Speaking of fights, this has action out the wazoo. The first battle with the Marauders is great. The second ups the ante, spread out over two spectacular issues. The battles, however, sit in the back seat as the true drama unfolds. There is a traitor among the X-Men and - given his previous accusations of dishonesty among others - it's a beautifully ironic twist. Deception is present on the evil side as well, with a first-class conflict erupting out of nowhere. So many bases are covered during the course of "Messiah Complex" that it's ridiculous.

However, it is not without flaws. I have issues with some of the writing as I continue to find that Ed Brubaker just does not quite find the right voice for all the characters. I will admit, though, it has improved since "Deadly Genesis." The other writers - Peter David, Christopher Yost, Craig Kyle and Mike Carey - knock their subjects out of the park, David especially. He also manages to sneak in a few important plot elements and conflicts to support his own ongoing series that I've been gushing over on this very blog.

Wait, wasn't I supposed to be talking about flaws? OK, here's one: the art, which suffers from inconsistency.
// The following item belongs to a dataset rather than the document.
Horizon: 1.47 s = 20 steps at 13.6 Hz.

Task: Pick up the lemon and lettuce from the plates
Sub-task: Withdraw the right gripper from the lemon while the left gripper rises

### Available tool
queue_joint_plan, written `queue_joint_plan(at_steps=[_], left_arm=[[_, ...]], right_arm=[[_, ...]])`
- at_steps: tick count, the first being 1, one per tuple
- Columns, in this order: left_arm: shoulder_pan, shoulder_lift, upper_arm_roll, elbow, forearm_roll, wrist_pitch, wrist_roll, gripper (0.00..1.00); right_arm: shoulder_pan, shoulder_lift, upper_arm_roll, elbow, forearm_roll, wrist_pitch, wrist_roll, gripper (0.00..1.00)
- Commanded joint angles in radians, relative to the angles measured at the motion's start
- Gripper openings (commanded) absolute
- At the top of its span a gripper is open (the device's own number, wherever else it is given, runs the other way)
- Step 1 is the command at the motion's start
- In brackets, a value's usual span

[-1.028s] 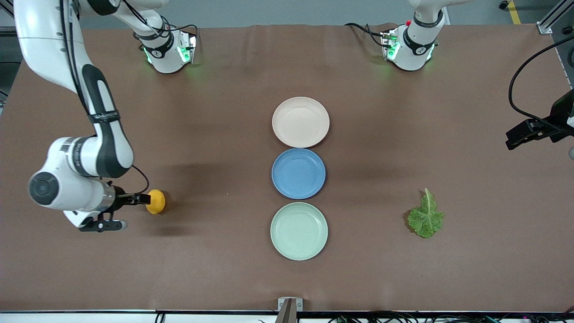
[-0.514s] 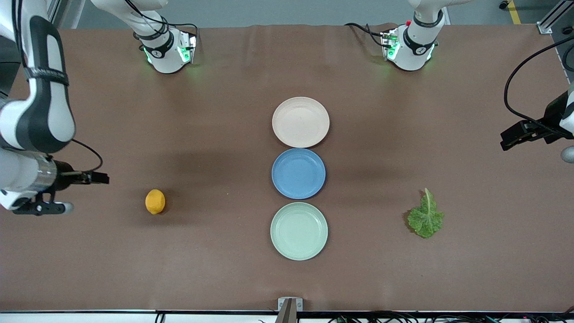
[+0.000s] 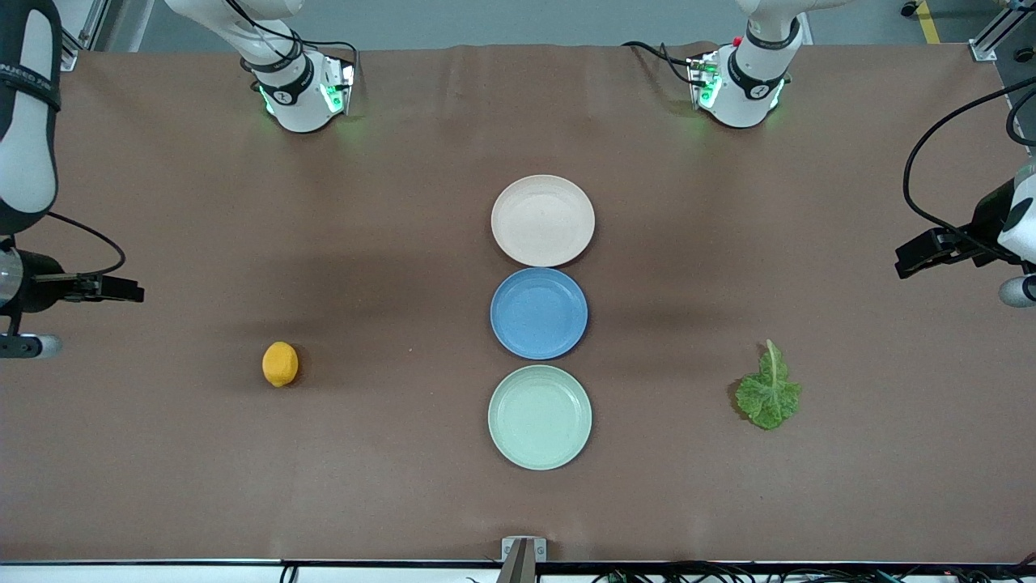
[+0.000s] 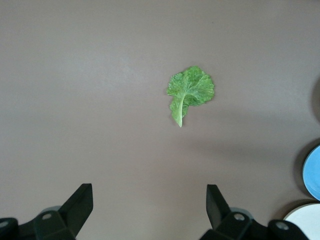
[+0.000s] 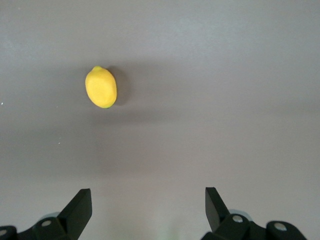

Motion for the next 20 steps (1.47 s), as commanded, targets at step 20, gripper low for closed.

I LOVE that Marc Silvestri is back, even if it's only for the opening one-shot. One of the defining X-Men artists, he doesn't lose a single step as the team surveys the damage in Cooperstown. The realistic styles of Billy Tan on "Uncanny" and Scot Eaton on "X-Factor" also fit the story very well. However, the rapid shifts to Humberto Ramos on "New X-Men" are jarring, as I find his cartoony style just does not mesh. Yet - even with his drawing - it doesn't sour my favourite one-on-one battle. I could also go after Chris Bachalo for his cartoony style, but... hell, I think his work on "X-Men" during this run may be his best ever. That goes double for the final page which is so well done. Make sure to read it a couple of times to pick up what has happened.

There you have it: I just spent two paragraphs talking about flaws that were GLOWING with praise. I loved this the first time I read it and love it even more now. Mad props to every member of the creative team for pulling off what was - in my opinion - the BEST X-Over in 20 years.